One of these letters was 900 years old and had been written by the Jewish Rabbi of a town in Provence after what seems to have been a massacre of Jews by the passing of the Crusading Army en route to the Holy Land in 1096. The letter asked the Jewish community in Cairo to look after the destitute wife of one of the prominent citizens - I call her Sibylla - with her last remaining son, as the community had been decimated and the husband killed. The town may have been 'Monieux' but the name had been obscured on the document and may have been somewhere else. Monieux would certainly have been on one of the routes of the Provencal army.
Who was Sibylla? Apparently she was the daughter of a Norman knight in Normandy and therefore Christian. How was it that she had married the scion of a Jewish family from Narbonne in the south? I assume in the play a love affair, an elopement and the bad luck of moving to an obscure town, which just happened to be on one road to Jerusalem.

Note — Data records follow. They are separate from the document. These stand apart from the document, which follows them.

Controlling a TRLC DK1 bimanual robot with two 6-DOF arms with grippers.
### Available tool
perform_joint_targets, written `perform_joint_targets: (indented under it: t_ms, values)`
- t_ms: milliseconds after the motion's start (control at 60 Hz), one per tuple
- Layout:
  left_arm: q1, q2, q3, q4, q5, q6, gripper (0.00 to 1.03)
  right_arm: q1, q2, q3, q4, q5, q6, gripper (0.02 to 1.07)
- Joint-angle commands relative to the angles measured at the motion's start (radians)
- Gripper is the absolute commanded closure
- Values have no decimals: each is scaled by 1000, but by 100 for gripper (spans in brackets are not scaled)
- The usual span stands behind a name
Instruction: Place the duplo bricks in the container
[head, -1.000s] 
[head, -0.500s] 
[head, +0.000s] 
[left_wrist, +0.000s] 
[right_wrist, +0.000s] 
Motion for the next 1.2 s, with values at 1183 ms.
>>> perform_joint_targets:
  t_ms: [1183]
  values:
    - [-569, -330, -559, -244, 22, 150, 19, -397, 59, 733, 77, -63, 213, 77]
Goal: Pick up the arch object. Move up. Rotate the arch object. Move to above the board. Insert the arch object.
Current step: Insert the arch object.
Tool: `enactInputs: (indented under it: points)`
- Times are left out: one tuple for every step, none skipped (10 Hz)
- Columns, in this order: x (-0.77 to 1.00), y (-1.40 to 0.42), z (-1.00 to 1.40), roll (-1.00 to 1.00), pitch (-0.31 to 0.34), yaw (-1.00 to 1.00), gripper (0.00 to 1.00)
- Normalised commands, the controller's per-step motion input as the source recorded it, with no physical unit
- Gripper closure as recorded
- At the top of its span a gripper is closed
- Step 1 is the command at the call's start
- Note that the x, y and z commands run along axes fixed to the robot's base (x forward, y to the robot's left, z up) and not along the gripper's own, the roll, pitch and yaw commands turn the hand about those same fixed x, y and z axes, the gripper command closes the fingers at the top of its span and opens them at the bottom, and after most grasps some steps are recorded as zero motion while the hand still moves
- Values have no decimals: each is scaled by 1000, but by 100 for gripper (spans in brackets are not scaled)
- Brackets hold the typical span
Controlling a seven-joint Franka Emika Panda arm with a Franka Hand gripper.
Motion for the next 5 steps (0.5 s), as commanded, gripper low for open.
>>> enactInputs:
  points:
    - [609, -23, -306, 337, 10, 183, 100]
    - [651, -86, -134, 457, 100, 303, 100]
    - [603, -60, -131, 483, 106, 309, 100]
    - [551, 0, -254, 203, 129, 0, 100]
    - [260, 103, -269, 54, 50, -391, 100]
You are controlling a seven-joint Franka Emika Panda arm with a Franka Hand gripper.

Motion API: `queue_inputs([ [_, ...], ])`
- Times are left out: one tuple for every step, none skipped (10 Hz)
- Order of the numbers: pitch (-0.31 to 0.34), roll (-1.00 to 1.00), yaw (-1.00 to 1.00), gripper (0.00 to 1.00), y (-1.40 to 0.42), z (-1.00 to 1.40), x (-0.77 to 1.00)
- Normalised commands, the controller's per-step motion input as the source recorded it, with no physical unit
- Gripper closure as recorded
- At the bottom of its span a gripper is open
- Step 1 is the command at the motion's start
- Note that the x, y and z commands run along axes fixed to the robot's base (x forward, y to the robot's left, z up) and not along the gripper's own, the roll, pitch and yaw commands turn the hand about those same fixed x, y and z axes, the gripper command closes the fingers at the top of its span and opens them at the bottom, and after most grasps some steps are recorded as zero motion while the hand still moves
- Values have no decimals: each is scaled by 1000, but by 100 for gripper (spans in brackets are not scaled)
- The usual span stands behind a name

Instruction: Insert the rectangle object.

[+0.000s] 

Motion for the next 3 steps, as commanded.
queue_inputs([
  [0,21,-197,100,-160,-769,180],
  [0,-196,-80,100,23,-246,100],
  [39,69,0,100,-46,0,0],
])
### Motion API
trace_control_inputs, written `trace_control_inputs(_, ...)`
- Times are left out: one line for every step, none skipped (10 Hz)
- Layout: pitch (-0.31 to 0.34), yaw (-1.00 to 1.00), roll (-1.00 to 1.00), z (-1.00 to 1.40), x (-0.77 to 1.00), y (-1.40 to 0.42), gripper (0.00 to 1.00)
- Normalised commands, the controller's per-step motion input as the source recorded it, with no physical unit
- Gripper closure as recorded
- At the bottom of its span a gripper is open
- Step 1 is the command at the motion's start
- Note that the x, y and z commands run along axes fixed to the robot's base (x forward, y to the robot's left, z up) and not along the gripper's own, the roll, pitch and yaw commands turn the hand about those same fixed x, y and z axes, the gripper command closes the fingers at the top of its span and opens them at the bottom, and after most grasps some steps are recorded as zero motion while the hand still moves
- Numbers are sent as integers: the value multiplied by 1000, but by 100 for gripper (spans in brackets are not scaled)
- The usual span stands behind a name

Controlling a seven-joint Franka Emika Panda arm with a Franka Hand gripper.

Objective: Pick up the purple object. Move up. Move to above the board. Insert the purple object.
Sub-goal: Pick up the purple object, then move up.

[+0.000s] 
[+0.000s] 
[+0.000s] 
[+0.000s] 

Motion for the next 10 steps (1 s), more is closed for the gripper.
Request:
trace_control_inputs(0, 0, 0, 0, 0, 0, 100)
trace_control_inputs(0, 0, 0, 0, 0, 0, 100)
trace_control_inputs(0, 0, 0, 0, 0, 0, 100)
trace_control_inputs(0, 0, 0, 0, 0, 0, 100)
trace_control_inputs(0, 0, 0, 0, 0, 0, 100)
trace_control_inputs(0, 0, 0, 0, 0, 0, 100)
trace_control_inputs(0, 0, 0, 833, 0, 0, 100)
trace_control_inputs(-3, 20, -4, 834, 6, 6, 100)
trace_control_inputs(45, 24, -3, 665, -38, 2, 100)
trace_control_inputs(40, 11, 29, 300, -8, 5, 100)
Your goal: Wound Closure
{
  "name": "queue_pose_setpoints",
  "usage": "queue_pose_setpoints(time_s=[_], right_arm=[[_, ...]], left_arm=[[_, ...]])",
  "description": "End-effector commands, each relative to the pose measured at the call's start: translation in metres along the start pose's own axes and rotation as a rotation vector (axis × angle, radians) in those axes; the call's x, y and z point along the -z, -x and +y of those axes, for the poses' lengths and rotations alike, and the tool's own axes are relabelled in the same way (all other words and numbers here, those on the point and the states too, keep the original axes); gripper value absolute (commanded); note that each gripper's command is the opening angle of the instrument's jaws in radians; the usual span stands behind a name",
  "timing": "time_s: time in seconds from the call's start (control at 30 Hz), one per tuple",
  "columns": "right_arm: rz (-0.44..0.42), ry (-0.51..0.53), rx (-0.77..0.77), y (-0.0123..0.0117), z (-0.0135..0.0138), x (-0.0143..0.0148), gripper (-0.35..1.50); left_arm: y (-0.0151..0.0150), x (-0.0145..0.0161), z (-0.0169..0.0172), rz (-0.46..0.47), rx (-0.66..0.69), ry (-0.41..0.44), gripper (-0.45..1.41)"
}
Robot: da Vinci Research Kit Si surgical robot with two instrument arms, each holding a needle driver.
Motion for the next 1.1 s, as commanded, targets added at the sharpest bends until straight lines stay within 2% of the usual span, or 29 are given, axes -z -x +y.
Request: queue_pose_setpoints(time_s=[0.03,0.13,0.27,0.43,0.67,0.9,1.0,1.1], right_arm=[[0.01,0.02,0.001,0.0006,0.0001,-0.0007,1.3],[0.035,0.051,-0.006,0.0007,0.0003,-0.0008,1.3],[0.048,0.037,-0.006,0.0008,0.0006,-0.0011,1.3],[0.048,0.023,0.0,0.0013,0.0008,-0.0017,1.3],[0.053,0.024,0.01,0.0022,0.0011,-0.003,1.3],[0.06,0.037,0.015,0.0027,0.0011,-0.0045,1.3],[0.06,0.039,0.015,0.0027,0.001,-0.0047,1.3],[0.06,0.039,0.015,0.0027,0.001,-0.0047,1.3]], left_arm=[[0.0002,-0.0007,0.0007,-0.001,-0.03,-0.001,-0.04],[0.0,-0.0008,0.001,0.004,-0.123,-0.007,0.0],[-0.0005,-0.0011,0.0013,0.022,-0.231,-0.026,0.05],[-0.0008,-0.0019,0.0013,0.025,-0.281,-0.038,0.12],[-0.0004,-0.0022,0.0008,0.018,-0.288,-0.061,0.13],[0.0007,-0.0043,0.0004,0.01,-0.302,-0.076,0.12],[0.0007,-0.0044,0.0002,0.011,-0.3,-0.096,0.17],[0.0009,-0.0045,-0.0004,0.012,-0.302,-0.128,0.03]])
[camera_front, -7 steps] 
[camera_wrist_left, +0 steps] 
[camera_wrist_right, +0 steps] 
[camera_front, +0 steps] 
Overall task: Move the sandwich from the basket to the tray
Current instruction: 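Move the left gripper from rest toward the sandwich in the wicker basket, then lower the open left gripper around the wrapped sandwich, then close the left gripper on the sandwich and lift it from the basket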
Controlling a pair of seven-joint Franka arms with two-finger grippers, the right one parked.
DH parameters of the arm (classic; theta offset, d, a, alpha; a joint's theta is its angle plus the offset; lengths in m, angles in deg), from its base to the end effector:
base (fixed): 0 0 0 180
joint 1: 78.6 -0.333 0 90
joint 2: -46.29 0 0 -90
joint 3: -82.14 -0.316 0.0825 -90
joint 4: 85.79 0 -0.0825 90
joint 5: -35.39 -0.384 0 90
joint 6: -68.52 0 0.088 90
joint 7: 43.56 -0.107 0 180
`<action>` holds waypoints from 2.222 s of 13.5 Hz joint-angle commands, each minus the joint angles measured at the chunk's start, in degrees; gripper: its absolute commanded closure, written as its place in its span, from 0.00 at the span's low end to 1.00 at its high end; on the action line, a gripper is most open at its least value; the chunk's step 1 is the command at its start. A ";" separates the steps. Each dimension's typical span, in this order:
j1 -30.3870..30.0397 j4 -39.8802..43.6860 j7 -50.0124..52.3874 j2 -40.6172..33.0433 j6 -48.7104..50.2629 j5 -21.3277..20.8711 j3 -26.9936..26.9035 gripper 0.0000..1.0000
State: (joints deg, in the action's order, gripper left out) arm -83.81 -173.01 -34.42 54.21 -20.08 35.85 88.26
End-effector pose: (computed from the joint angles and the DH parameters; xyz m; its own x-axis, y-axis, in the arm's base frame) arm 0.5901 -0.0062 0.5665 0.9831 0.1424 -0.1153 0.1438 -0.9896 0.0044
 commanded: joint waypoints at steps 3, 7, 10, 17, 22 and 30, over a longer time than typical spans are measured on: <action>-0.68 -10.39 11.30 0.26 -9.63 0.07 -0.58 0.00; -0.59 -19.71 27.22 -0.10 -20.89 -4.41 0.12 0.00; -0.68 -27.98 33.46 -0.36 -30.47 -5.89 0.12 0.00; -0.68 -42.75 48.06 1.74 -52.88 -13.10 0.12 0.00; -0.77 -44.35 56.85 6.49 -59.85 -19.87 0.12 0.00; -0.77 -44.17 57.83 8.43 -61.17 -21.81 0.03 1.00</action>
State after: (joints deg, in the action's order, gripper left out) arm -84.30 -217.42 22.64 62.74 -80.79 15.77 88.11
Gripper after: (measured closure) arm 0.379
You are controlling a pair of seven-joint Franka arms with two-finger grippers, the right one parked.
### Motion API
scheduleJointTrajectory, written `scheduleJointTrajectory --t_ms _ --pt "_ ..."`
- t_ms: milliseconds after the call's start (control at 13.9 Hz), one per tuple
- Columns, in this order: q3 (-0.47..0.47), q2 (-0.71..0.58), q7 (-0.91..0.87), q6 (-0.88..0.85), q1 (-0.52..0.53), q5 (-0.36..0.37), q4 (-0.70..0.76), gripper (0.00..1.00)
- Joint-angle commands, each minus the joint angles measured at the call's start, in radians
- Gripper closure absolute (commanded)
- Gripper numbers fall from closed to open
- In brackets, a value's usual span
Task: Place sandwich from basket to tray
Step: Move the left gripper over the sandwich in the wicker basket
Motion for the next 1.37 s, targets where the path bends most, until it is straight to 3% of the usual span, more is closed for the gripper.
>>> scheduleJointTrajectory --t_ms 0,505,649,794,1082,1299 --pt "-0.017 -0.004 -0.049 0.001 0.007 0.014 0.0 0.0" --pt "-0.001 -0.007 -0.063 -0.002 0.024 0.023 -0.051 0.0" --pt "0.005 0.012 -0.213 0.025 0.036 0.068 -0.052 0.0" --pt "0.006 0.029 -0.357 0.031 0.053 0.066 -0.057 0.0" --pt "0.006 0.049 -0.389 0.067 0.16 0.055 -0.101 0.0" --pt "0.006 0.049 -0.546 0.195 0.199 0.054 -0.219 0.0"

I went to Monieux in 1997 and spent four days wandering around the old village and climbing up to the medieval watchtower on the hill, with most of the town within fortifications on the hillside itself. I was quite moved to relive some of the history of a family now dead for 900 years. Anyway my play tells the story as I imagine it to have been. The country side was beautiful and I was struck by the color of the lavender fields, so dark a blue that they were almost black!
This ancient story is quite relevant to today when we have yet again sent a crusading army into the Middle East with our own leaders showing considerable ignorance of Arab and European history. In 1096, the Normans justified their massacre of Jewish communities by saying 'We desire to attack the enemies of the Lord after travelling eastward over great distances of land, while before our very eyes are the Jews, who of all people are the greatest enemies of the Lord'.
How sad that it is still all so familiar 1000 years later! We have not changed very much.